In November 1986, seventy-six-year-old Alice Mock made a confession to her neighbor as she lay on her deathbed. Mock recounted that in 1975, a false allegation she made had sentenced a man to jail for fifteen years. The man, Wayman Cammile Jr., stayed over at Mock’s apartment after a drunken night out. Mock robbed Cammile when he passed out, but then she cried out for help, alleging that he had robbed and assaulted her. She claimed to have been afraid Cammile would find out about her theft. Mock’s confession exonerated Cammile, who was released after spending twelve years out of his fifteen-year sentence.

Geraldine Kelley

Geraldine Kelley lived with her husband, John, in Ventura, California, where they worked as motel managers. In 1992, Kelley told their two estranged children that John had been struck and killed in a car accident. With no reason to question her story, they accepted it. It wasn’t until Kelley was dying of cancer in 2004 that the truth was revealed. On her deathbed, Kelley confessed that she had killed John, reportedly because he was violent towards her. She kept his body in a storage unit and even shipped it along with her when she moved from California to Massachusetts. An official in the latter state described the entire situation as “very bizarre,” and frankly, we couldn’t agree more.

Christiaan Bonkoffsky

The Brabant Killers were a notorious gang of armed robbers who terrorized Brabant, a former province of Belgium.

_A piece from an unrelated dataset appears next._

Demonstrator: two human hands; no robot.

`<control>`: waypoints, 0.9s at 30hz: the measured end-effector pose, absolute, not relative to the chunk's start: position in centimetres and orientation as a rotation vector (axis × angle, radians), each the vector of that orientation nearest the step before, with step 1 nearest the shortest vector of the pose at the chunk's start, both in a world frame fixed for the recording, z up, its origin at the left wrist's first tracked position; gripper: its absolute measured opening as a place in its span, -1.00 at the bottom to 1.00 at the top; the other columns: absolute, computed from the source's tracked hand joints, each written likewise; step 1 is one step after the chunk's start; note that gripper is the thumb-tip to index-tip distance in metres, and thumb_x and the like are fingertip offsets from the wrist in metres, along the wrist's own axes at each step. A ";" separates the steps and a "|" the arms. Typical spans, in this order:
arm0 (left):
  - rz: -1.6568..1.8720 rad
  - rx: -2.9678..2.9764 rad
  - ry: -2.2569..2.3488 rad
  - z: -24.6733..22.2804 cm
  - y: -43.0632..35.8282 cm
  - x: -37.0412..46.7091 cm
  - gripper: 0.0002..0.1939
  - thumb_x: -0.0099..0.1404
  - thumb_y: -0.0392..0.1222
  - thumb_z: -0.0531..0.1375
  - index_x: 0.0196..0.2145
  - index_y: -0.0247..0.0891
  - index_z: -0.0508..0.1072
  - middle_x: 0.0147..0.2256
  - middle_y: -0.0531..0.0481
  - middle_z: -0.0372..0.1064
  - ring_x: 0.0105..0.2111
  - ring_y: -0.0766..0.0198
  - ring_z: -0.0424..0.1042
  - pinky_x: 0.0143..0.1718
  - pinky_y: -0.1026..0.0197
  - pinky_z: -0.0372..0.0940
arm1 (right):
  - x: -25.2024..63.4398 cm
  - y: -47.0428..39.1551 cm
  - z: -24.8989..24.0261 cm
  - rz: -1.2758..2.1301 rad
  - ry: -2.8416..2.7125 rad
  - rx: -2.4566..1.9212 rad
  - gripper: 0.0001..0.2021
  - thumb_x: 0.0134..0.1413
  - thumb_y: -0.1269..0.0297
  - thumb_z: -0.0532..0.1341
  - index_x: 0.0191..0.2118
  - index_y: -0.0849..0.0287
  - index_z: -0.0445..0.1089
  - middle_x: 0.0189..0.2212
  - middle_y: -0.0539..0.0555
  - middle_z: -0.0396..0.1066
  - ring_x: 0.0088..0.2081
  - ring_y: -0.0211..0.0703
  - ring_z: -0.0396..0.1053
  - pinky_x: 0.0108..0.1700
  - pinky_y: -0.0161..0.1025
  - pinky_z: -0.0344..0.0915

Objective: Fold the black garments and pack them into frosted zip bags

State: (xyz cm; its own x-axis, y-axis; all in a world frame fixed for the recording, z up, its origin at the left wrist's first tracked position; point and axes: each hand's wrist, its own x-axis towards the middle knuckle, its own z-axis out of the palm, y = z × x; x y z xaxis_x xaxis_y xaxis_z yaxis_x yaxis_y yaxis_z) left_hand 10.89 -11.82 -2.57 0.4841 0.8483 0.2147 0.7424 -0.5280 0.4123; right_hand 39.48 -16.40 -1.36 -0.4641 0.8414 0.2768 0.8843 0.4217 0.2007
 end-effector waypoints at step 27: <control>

Their violent activities resulted in the deaths of twenty-eight people from 1982 to 1985. The group usually comprised three core members - “the Giant,” who was thought to be their leader, “the Killer,” and a getaway driver called “the Old Man.” After the Brabant killers suddenly vanished in 1985, police were unable to officially charge anyone with the crimes. In 2017, a man came forward claiming that his brother, a retired policeman named Christiaan Bonkoffsky, had confessed to being “the Giant” on his deathbed two years earlier. While it initially seemed like a breakthrough in the case, the claim was later disproved through forensic DNA.